Unlike other text conversion methods, which often synthesize speech by manipulating waveforms, Microsoft’s development mainly analyzes exactly how a person sounds, breaks this information into separate “tokens” and uses training data to compare their “knowledge” about how this voice will sound if the AI pronounces other phrases. VALL-E is trained on recordings of 60 thousand hours of conversations of more than 7 thousand speakers, which is about 100 times more than in existing systems.

The most interesting thing is that it takes VALL-E only a few seconds to clone a voice, and besides, the similarity of emotional timbre and background noise. Moreover, the fact that the model is still quite new, but already has a huge advantage over others. And, of course, further improvements are expected to lead to even more human-like speech.

Google showed its AI Duplex, which can also speak almost indistinguishably from a human, back in 2018, but the essence of Microsoft’s development is not in the AI itself, namely in its ability to imitate different voices.

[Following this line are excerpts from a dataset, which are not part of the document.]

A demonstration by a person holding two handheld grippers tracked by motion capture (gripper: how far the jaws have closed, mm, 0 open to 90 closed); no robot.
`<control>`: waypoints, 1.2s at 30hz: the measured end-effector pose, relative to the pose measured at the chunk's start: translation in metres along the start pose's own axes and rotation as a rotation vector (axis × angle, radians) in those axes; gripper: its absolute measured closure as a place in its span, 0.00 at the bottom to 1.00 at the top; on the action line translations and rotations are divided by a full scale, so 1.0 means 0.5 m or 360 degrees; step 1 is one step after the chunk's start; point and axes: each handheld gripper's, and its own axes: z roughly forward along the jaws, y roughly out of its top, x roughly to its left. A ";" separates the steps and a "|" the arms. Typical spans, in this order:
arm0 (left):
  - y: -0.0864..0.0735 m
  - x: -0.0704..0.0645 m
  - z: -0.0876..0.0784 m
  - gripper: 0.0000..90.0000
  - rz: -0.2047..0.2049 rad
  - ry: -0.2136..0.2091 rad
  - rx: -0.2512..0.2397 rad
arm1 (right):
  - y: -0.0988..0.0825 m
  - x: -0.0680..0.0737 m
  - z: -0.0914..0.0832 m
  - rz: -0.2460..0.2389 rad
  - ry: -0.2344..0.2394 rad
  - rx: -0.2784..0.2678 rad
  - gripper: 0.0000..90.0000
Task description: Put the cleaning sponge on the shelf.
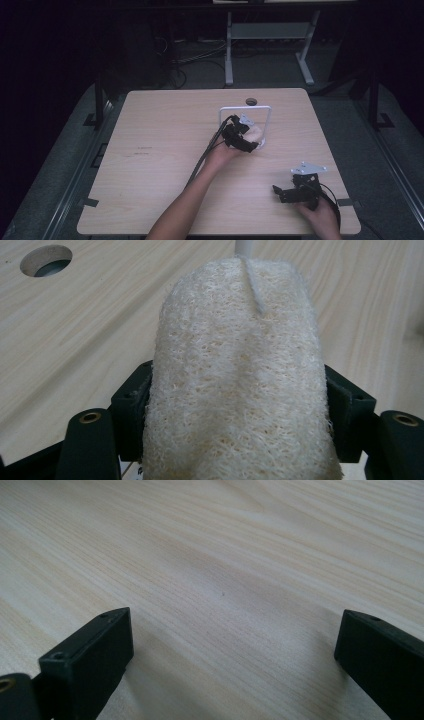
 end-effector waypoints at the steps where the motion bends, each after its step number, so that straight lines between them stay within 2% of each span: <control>1: -0.001 0.000 0.004 0.32 -0.0010 0.0003 -0.0002 | 0.000 0.000 0.000 -0.0005 -0.0001 -0.0001 0.02; 8: -0.001 0.007 0.025 0.32 -0.0020 0.0023 0.0039 | 0.000 0.000 0.000 0.0001 0.0006 -0.0001 0.02; 13: -0.001 0.011 0.035 0.32 0.0005 0.0060 0.0075 | 0.000 0.000 0.000 -0.0003 0.0005 -0.0003 0.02; 20: -0.002 0.013 0.044 0.32 -0.0009 0.0099 0.0099 | 0.000 0.000 0.000 -0.0002 0.0003 0.0001 0.02; 27: -0.001 0.015 0.048 0.32 -0.0018 0.0098 0.0129 | 0.000 0.000 0.000 -0.0006 0.0002 -0.0001 0.02; 32: -0.003 0.017 0.049 0.31 -0.0043 0.0104 0.0127 | 0.000 0.000 0.000 -0.0007 0.0005 -0.0001 0.02; 36: -0.003 0.017 0.050 0.31 -0.0037 0.0109 0.0129 | 0.000 0.000 0.000 -0.0008 0.0006 -0.0001 0.02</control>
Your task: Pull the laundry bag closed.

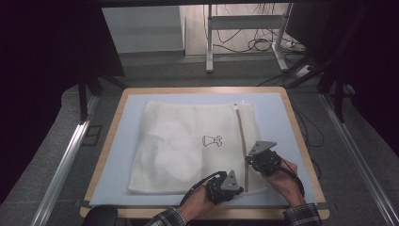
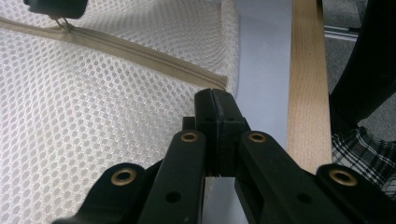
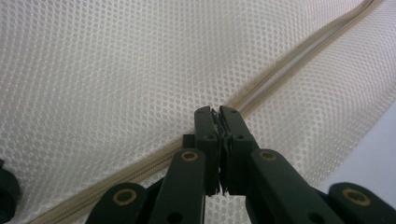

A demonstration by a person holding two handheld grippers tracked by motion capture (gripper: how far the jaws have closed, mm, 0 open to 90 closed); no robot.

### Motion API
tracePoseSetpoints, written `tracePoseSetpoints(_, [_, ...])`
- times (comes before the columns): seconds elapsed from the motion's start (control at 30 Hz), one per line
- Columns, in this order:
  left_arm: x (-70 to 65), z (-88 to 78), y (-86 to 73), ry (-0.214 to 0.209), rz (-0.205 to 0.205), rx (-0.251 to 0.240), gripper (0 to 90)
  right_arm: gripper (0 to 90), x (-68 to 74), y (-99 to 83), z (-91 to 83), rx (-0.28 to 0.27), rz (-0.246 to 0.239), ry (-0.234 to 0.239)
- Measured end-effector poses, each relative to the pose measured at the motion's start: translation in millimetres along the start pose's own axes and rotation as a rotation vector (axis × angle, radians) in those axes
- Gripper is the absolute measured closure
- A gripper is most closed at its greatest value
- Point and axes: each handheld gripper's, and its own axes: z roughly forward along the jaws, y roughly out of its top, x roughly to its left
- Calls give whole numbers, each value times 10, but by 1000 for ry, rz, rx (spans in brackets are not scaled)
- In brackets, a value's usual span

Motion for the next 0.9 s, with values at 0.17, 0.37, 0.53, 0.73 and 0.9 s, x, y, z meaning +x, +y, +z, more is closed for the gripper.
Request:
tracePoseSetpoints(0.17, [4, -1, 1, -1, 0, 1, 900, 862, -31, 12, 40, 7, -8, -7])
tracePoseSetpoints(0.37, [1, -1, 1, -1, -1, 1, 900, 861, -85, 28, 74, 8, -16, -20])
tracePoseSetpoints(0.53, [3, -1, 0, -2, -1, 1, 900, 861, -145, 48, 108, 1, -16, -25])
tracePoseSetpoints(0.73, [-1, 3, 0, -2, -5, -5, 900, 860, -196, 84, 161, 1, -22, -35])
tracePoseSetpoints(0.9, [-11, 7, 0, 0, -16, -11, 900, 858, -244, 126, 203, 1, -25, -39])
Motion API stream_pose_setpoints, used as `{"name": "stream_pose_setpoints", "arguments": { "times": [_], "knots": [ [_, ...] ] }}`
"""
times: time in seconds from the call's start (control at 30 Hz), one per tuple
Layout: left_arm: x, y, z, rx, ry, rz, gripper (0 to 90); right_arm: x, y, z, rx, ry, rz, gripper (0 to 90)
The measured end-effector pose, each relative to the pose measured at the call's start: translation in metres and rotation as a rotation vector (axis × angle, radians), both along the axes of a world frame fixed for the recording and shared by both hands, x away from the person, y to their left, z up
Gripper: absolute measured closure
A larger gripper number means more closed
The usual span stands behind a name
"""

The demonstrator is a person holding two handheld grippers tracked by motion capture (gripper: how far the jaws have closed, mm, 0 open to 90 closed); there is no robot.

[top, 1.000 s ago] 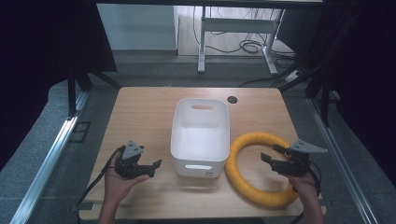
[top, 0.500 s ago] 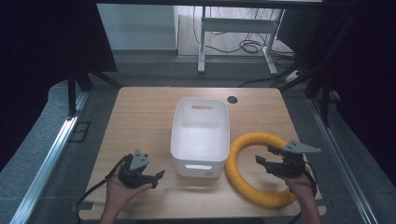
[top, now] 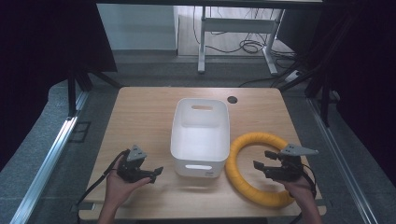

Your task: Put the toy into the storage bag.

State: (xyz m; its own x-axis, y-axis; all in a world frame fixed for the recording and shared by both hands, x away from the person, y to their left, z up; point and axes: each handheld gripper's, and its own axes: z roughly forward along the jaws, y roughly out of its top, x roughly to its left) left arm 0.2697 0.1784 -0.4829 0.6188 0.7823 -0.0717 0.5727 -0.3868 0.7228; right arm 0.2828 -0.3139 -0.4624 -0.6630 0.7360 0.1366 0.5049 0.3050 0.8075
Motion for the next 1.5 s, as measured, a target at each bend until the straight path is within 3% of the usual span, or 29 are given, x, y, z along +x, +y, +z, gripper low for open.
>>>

As in the case with all the other different AI models there is concern about the misuse of Vall-E. For example, to imitate the voices of public figures, politicians, or stars. Criminals will also be able to obtain confidential data if they make a person believe that he is talking to family, friends, or officials. Some security systems also use voice identification.

However, VALL-E developers and researchers claim that such risks can be reduced using a different model. It is possible to develop a model that will be able to determine whether the audio was generated by the VALL-E or not. However, how it will look at the moment of a telephone conversation, for example, is not entirely clear.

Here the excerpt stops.